Space is the next frontier for SPACs, with Sir Richard Branson’s Virgin Orbit announcing a deal on Monday in which Boeing will be an investor.
The satellite-launching startup said its merger with NextGen Acquisition will raise up to $483 million in new capital, including $100 million private investment in public equity, or PIPE, financing led by Boeing and space business investor AE Industrial Partners.
Proceeds from the deal, which values Virgin Orbit at about $3.2 billion, will go toward expanding its services and accelerating launches, with six expected next year.
“I’m very excited we are taking Virgin Orbit public, with the support of our partners at NextGen and our other wonderful investors,” Branson said in a news release. “It’s another milestone for empowering all of those working today to build space technology that will positively change the world.”
Branson’s Virgin Group currently owns 80% of Virgin Orbit, with Mubadala Investment, the United Arab Emirates sovereign-wealth fund, owning the rest.
As The Wall Street Journal reports, “Virgin Orbit’s planned listing comes as investors increasingly bet on the falling costs of accessing space for business, tourism, and scientific research.” Morgan Stanley forecasts the space sector will expand from $350 billion a year in 2016 to more than $1 trillion by 2040.

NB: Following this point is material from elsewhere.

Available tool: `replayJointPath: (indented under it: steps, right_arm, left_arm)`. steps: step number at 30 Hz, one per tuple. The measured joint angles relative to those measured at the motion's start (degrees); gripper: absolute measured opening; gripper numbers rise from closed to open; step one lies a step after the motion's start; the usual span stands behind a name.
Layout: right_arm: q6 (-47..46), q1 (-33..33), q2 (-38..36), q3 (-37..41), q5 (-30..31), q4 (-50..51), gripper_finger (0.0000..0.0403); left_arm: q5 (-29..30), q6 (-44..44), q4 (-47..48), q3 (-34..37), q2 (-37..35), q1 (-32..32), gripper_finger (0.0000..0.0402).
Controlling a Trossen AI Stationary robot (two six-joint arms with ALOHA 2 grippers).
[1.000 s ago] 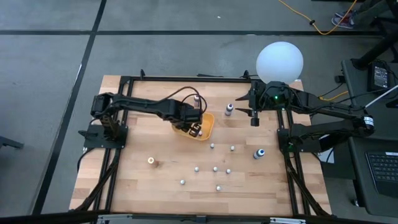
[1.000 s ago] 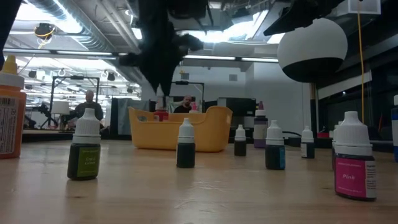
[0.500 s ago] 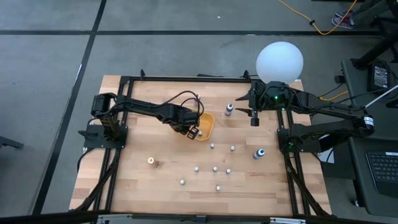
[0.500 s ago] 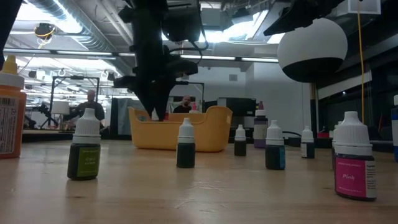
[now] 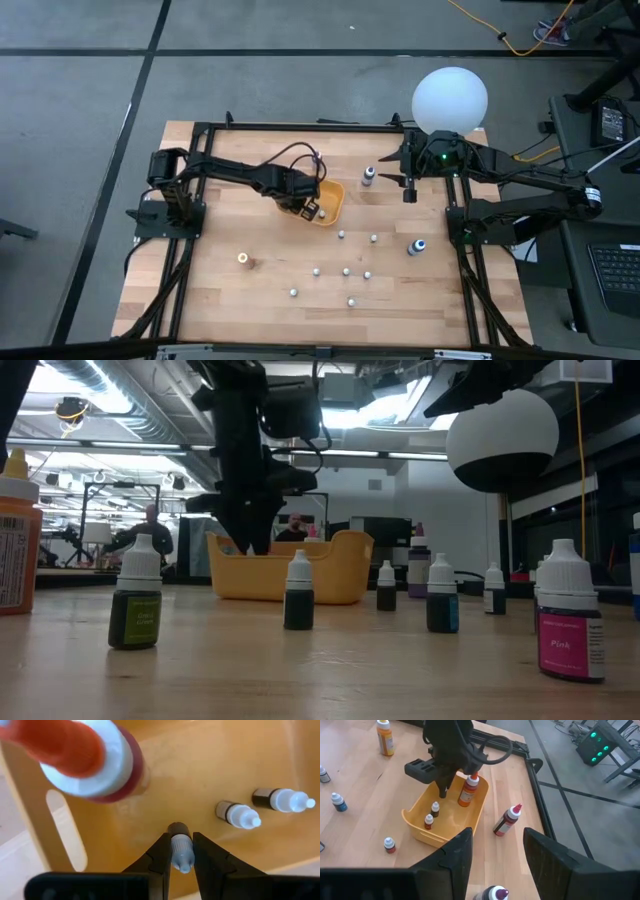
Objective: Pick & Place food coloring
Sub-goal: Put the bottom small red food coloring bottle into the yellow bin
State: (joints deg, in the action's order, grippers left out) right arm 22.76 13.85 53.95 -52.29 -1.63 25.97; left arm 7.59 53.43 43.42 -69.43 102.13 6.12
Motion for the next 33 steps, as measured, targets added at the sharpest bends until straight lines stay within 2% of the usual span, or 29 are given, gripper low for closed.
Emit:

Virgin Orbit, which was spun off from the Virgin Galactic tourism company in 2017, is one of several startups building miniaturized launch systems to capitalize on the expected boom in demand for compact satellites. It operates the LauncherOne system, which features a two-stage rocket launched from a Boeing 747 aircraft.

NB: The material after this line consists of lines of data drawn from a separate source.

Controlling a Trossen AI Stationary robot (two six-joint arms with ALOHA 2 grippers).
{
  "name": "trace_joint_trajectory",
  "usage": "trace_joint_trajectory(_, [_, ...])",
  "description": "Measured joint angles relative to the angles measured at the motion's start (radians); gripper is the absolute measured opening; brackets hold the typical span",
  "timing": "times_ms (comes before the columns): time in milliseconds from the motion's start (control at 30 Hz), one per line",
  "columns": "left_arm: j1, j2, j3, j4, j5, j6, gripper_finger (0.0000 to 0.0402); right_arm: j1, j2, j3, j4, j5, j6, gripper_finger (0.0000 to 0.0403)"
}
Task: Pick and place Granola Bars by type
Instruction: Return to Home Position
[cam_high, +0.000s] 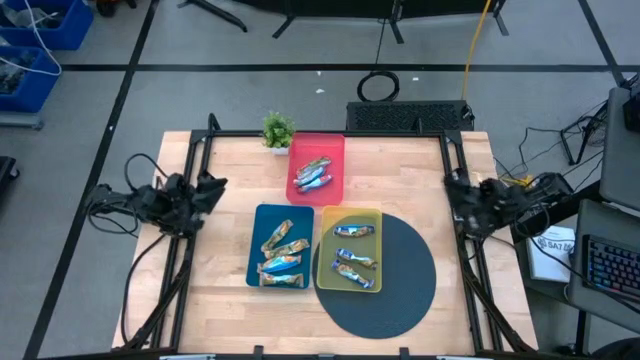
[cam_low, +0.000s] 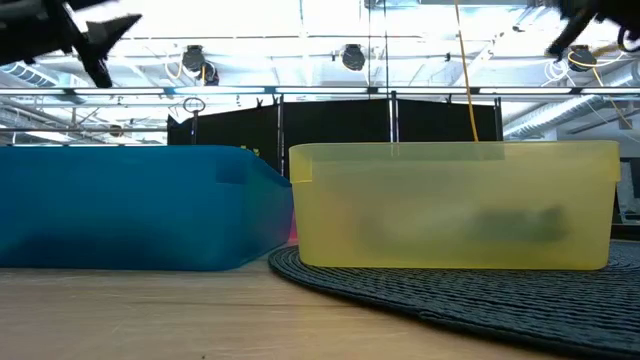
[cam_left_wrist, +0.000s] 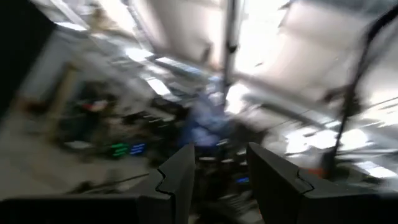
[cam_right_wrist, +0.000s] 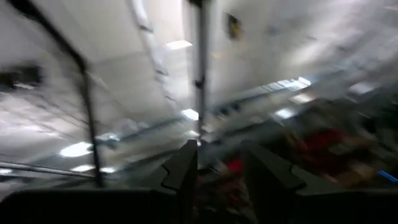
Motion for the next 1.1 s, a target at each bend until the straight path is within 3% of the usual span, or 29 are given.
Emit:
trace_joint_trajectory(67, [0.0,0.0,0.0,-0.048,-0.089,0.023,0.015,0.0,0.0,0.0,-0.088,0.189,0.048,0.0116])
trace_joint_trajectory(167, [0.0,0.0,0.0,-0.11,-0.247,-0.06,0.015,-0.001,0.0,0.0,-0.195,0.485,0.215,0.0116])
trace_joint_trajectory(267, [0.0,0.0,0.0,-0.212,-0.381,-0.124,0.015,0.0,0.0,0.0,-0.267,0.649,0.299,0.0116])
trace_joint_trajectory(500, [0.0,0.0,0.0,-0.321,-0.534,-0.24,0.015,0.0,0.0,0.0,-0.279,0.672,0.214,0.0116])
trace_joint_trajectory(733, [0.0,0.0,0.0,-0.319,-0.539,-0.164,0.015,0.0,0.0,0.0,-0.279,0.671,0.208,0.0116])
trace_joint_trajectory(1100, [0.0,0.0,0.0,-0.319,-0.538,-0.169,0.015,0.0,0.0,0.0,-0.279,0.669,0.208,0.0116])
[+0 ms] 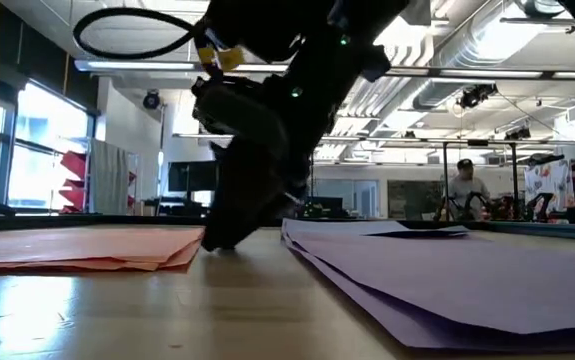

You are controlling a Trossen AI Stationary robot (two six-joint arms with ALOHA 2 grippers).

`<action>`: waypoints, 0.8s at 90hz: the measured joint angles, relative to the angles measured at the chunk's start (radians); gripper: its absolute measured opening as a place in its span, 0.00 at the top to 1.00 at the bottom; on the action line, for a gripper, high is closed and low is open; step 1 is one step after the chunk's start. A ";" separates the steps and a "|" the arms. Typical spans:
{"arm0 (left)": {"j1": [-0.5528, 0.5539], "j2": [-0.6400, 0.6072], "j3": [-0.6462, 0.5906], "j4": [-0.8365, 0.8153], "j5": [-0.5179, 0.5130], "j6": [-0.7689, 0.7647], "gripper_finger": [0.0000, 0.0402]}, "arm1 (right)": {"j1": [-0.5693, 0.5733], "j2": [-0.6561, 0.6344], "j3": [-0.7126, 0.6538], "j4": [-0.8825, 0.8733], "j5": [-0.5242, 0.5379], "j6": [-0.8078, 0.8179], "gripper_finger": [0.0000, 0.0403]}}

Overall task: Organize paper
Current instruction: Adjust the stacked colored papers on the table

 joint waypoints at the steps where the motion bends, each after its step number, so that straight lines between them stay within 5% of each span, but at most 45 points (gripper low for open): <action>1: 0.000 0.000 -0.004 0.014 -0.005 0.002 1.00 | 0.000 0.002 0.000 0.009 0.000 0.000 0.66; 28: 0.014 -0.003 -0.028 0.111 -0.025 0.051 1.00 | 0.000 0.037 0.002 0.111 -0.002 0.004 0.66; 72: 0.014 -0.011 -0.004 0.054 0.069 0.021 1.00 | 0.000 -0.022 -0.003 -0.027 0.027 0.013 0.66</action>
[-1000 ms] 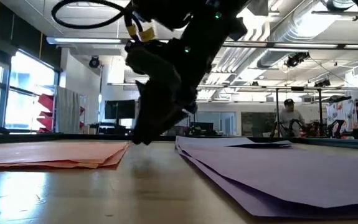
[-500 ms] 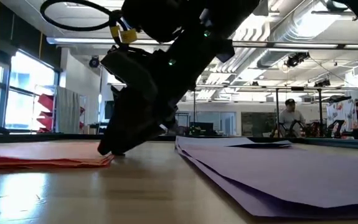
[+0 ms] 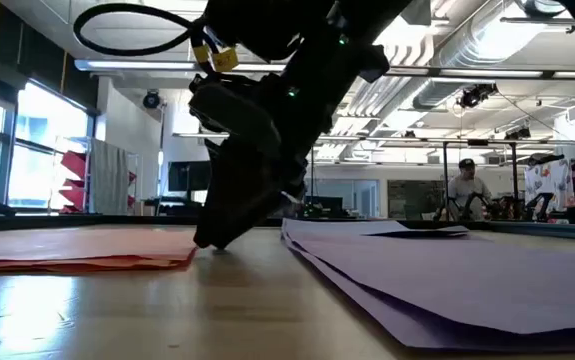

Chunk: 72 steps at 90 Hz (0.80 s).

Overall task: Organize paper
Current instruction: Adjust the stacked colored papers on the table

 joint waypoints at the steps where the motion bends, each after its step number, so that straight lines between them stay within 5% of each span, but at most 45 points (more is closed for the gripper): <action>1: 0.000 0.000 0.003 0.001 0.003 -0.001 1.00 | 0.000 0.000 0.000 0.000 0.000 0.000 0.66; 36: 0.032 -0.001 0.015 -0.147 -0.122 0.024 1.00 | 0.004 0.014 0.000 0.057 -0.044 -0.014 0.66; 59: 0.072 -0.001 0.053 -0.318 -0.092 0.022 1.00 | 0.009 -0.010 0.000 -0.010 0.000 -0.054 0.66; 72: 0.103 -0.002 0.122 -0.339 -0.222 0.035 1.00 | 0.008 -0.085 0.000 -0.104 0.059 -0.071 0.66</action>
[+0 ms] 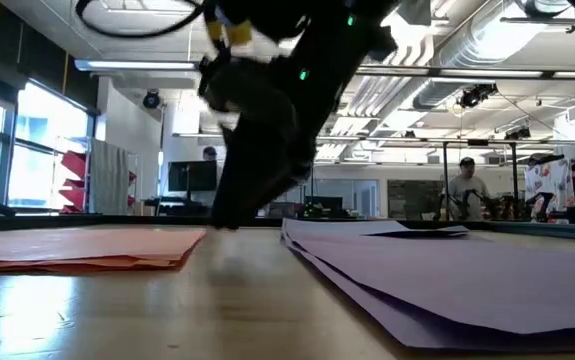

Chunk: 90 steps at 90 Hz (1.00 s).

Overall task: Organize paper
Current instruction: Adjust the stacked colored papers on the table

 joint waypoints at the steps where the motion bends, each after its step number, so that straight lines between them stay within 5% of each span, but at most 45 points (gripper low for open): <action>1: 0.005 0.000 0.001 0.004 -0.011 0.004 1.00 | 0.000 -0.008 0.000 -0.004 0.003 -0.004 0.66; 28: 0.272 0.000 -0.092 0.139 -0.102 0.313 1.00 | 0.051 -0.163 0.002 -0.144 0.220 -0.032 0.66; 43: 0.383 0.000 -0.150 0.327 -0.028 0.517 1.00 | 0.097 -0.175 0.002 -0.253 0.323 0.011 0.66; 61: 0.471 -0.007 -0.200 0.439 0.047 0.718 1.00 | 0.128 -0.170 0.002 -0.265 0.336 0.010 0.66; 90: 0.662 0.001 -0.223 0.454 -0.141 1.123 1.00 | 0.130 -0.170 0.002 -0.259 0.348 -0.004 0.66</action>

“Virgin Orbit has completed two successful satellite launches this year, lifting the company into a small group of small-satellite launch providers able to offer flight-proven hardware,” the Journal reported.
NextGen Acquisition is run by former Goldman Sachs banker George Mattson and Greg Summe, a former senior executive at the Carlyle Group.
“The space economy is developing rapidly and Virgin Orbit is well-positioned to benefit through its ability to competitively launch at any time, from any place on Earth, to any orbit and inclination,” Mattson and Summe said.